Book Review

Research for educational change

Book Title: Research for educational change: Transforming researchers' insights into improvement in mathematics teaching and learning

Authors: Jill Adler and Anna Sfard (Eds.)

ISBN: 978-1-138-18732

Publisher: Routledge, London, 2017, £88.00*

*Book price at time of review

Review Title: Research for educational change

Reviewer:
Mellony Graven1symbol

Affiliation:
1Department of Education, Rhodes University, South Africa

Corresponding author: Mellony Graven, m.graven@ru.ac.za

How to cite this book review: Graven, M. (2017). Research for educational change. Pythagoras, 38(1), a380. https://doi.org/10.4102/pythagoras.v38i1.380

Copyright Notice: © 2017. The Authors. Licensee: AOSIS OpenJournals. This is an Open Access article distributed under the terms of the Creative Commons Attribution License, which permits unrestricted use, distribution, and reproduction in any medium, provided the original work is properly cited.

Introductory comments

It is not often I read an entire academic book almost in one sitting as was the case with this book. I found the insights captured compelling and thought provoking – pushing me to read on while constantly reflecting on the central question posed at the start of the introduction: ‘How can educational research fulfil its commitment to educational practice?’

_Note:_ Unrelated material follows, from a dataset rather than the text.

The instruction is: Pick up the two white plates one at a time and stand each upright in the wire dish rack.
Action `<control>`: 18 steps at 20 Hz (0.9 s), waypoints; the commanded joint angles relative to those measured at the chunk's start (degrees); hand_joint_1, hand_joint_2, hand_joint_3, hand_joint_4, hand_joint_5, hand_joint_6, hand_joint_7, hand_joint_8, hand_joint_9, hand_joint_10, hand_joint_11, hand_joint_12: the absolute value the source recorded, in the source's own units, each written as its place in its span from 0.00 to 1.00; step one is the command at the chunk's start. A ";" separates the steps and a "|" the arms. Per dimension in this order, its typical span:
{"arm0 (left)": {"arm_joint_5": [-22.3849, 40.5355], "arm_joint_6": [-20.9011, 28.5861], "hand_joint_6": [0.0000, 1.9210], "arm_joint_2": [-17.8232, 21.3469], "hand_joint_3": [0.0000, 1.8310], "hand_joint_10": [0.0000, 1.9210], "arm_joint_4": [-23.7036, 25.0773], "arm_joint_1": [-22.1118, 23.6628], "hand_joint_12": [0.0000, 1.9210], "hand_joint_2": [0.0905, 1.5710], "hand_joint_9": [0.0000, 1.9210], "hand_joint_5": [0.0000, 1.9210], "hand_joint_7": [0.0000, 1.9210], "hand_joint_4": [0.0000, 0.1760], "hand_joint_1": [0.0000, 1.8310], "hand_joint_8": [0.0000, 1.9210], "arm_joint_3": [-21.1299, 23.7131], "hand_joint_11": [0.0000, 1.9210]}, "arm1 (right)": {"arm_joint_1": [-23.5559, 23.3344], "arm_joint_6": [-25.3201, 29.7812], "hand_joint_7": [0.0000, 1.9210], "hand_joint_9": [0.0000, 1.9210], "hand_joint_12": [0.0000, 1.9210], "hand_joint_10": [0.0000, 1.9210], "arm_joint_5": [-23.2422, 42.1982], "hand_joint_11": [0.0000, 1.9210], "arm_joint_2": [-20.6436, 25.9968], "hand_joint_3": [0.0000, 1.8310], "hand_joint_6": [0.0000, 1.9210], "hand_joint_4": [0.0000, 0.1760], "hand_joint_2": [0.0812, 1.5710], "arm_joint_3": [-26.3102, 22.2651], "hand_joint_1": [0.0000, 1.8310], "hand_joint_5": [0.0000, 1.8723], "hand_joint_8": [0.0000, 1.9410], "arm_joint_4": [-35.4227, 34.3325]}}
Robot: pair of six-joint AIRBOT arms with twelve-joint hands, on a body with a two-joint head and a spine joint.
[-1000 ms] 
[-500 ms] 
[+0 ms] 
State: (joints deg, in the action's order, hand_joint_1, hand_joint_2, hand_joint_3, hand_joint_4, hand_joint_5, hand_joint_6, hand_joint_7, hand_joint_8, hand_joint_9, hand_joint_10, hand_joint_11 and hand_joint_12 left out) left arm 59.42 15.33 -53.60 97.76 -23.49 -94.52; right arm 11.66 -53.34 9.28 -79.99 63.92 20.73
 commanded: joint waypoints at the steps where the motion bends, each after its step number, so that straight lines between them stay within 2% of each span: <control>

The book focuses on the difficult challenge of how to turn research into educational improvement, so that research-generated insights can impact mathematics teaching in classrooms particularly in contexts where teaching and learning are challenged by social injustice and poverty. To do this, the book adopts a quite novel structure well-suited to the aim. It creatively structures the chapters into two main parts, each focused on a different discourse – though these discourses engage with predominantly the same data set. The first discourse is that of researchers speaking to one another (Part 2) and the second discourse is that of researchers speaking directly to practitioners and teachers (Part 3). Part 1 and Part 4 provide introductory and reflective comment for these parts. Because of these two discourses the authors:

hope that the book, whether in its entirety or in specific parts, will be of use to a wide range of agents – researchers, teachers, teacher-researchers, policy makers and curriculum developers. (p. 5)

While I agree that this book is relevant to these agents I found the book particularly useful for secondary teachers and teacher educators because it provides powerful illumination of how theory can and does inform practice in concrete ways – thus addressing the challenge of many pre-service and in-service teacher conceptions of theory being largely irrelevant to the day-to-day practice of teaching.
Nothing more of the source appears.